Would you give the listing again exactly as written, minus its pictures?

▶ [DATA EXTRACT]
Start of Block
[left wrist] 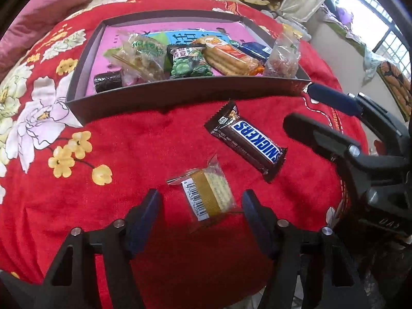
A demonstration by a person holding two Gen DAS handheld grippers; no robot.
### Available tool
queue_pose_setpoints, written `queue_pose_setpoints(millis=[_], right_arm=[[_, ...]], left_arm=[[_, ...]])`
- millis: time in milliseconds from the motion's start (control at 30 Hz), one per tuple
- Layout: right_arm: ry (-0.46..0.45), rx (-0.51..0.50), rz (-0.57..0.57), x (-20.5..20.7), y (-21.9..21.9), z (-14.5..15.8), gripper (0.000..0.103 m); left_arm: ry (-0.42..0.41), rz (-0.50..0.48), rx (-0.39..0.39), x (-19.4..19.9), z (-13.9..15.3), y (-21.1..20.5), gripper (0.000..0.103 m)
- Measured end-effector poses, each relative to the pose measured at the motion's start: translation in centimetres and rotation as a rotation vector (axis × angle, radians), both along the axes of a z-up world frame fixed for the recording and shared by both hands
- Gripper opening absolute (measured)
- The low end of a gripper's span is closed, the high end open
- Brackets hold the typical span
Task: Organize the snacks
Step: 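Withdraw both open tools from the tray toward the Snickers bar and yellow packet, then grasp the Snickers bar with the right tool while the left tool grasps the yellow barcode packet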
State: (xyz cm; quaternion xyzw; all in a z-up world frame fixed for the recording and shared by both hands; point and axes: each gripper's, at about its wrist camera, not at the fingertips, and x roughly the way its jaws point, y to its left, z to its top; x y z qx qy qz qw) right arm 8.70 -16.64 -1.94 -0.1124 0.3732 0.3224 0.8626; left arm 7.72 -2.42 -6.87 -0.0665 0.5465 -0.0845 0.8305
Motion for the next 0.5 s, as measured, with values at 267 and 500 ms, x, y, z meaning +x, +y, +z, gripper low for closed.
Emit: queue_pose_setpoints(millis=[267, 500], right_arm=[[0.043, -0.091, 0.083, 0.1, 1.9, -2.6, 0.067], [0.071, -0.155, 0.133, 0.5, 3.8, -5.1, 0.051]], left_arm=[[0.012, 0.014, -0.012, -0.1, -0.5, 1.0, 0.041], [0.012, 0.036, -0.038, -0.1, -0.3, 2.3, 0.038]])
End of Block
▶ [RESPONSE AREA]
[left wrist] 
A demonstration by a person holding two Gen DAS handheld grippers; no robot.
### Available tool
queue_pose_setpoints, written `queue_pose_setpoints(millis=[_], right_arm=[[_, ...]], left_arm=[[_, ...]])`
- millis: time in milliseconds from the motion's start (control at 30 Hz), one per tuple
- Layout: right_arm: ry (-0.46..0.45), rx (-0.51..0.50), rz (-0.57..0.57), x (-20.5..20.7), y (-21.9..21.9), z (-14.5..15.8), gripper (0.000..0.103 m); left_arm: ry (-0.42..0.41), rz (-0.50..0.48), rx (-0.39..0.39), x (-19.4..19.9), z (-13.9..15.3), y (-21.1..20.5), gripper (0.000..0.103 m)
- Measured end-effector poses, each relative to the pose measured at the motion's start: translation in centimetres and rotation as a rotation vector (axis × angle, radians), both along the axes of a z-up world frame fixed for the recording and shared by both hands
- Gripper opening absolute (measured)
- The low end of a gripper's span is closed, the high end open
- Brackets hold the typical span
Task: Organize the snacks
Step: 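Withdraw both open tools from the tray toward the Snickers bar and yellow packet, then grasp the Snickers bar with the right tool while the left tool grasps the yellow barcode packet
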State: (xyz cm; quaternion xyzw; all in a z-up world frame fixed for the recording and shared by both hands; point and axes: each gripper's, at about its wrist camera, not at the fingertips, and x roughly the way its jaws point, y to its left, z to its top; x y z qx qy qz qw) right arm 8.70 -16.64 -1.94 -0.1124 0.3732 0.3224 0.8626; left arm 7.72 -2.42 -6.87 -0.0665 0.5465 -0.0845 0.8305
Motion for the next 0.5 s, as measured, with values at 267 and 500 ms, x, y, z meaning +x, +y, +z, gripper low for closed.
Emit: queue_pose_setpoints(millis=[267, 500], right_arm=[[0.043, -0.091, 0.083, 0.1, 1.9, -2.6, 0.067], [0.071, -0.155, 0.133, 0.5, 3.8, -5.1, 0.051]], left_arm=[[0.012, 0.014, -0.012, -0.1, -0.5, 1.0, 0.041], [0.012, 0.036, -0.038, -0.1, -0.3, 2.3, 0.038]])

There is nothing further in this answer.